Transition surgery is now banned in Russia and transgender people are subject to a welter of other restrictions under a harsh new law signed by President Vladimir V. Putin on Monday.

Aside from banning surgery and hormone therapy, the law also prohibits changing gender on official documents like passports, annuls any marriage when a spouse changes gender and bans adoptions by such couples. It was the latest step in an ongoing crackdown on L.G.B.T.Q. freedom in Russia, including a law passed in December against depictions of gay lifestyles — what the government called “gay propaganda.”

Russian officials who supported the new law aimed at transgender people portrayed it as another step by the country to assert its adherence to so-called traditional values — a position increasingly embraced by Moscow as it characterizes the war in Ukraine as a fight against Western powers.
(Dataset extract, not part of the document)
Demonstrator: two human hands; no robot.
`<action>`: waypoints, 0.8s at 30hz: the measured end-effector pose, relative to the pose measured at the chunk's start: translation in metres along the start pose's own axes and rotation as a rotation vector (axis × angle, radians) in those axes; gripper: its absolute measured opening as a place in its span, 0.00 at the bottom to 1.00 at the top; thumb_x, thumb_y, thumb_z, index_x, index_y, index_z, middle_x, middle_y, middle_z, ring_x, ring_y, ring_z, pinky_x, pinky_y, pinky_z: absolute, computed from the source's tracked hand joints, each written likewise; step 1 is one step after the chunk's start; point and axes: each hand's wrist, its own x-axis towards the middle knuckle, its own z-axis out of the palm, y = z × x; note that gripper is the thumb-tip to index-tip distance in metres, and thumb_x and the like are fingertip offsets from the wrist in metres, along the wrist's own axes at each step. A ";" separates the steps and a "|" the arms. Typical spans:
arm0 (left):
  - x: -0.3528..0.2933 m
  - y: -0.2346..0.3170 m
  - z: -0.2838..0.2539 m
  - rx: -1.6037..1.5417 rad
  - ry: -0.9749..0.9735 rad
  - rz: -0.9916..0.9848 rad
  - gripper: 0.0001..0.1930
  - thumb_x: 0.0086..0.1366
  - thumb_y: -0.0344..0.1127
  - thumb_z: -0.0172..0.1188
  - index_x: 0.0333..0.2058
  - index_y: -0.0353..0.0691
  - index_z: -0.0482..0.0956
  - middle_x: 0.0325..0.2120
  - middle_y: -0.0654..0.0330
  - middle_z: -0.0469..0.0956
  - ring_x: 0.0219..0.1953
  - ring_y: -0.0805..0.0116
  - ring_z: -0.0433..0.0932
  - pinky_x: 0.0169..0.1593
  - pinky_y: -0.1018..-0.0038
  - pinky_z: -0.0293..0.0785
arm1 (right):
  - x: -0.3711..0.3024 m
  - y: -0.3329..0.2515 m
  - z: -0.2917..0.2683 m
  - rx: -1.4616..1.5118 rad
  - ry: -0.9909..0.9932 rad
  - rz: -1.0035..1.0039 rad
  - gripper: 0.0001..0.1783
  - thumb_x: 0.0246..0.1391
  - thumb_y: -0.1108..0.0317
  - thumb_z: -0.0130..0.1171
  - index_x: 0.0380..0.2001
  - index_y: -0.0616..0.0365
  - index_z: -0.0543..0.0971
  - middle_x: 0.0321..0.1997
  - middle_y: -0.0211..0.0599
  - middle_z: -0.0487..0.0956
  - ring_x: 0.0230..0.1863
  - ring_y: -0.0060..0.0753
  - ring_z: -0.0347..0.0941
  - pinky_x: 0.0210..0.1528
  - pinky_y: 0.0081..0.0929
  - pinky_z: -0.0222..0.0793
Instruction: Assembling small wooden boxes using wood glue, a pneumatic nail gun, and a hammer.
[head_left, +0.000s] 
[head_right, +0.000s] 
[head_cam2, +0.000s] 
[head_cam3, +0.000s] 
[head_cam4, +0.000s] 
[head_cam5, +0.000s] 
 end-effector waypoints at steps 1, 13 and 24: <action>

“We have our Russian families, and the liberalization of such phenomena can be the first step on the road to hell,” Badma Bashenkaev, the chairman of the State Duma Committee on Health Protection, said when the ban passed the lower house of parliament unanimously on July 14.

Starting in the 1970s, the Soviet Union maintained a fairly progressive attitude toward such operations, which were guided by government-organized panels of medical experts. But in the face of repeated setbacks since the full-scale invasion of Ukraine in February 2022, Kremlin officials have tried to use new laws to bolster support both domestically and internationally from people who oppose basic rights for minority groups, analysts said.

“The transgender ban is exactly that kind of manipulation, it resonates with people in order to amass support for the war and other things,” said Alexander Kondakov, a Russian sociologist who teaches at University College Dublin, Ireland.

Since Russia passed its law last December against depictions of gay lifestyles, the country has experienced a rise in both court cases against gay people and violence targeting them, analysts said. The new law, they added, will likely feed those trends.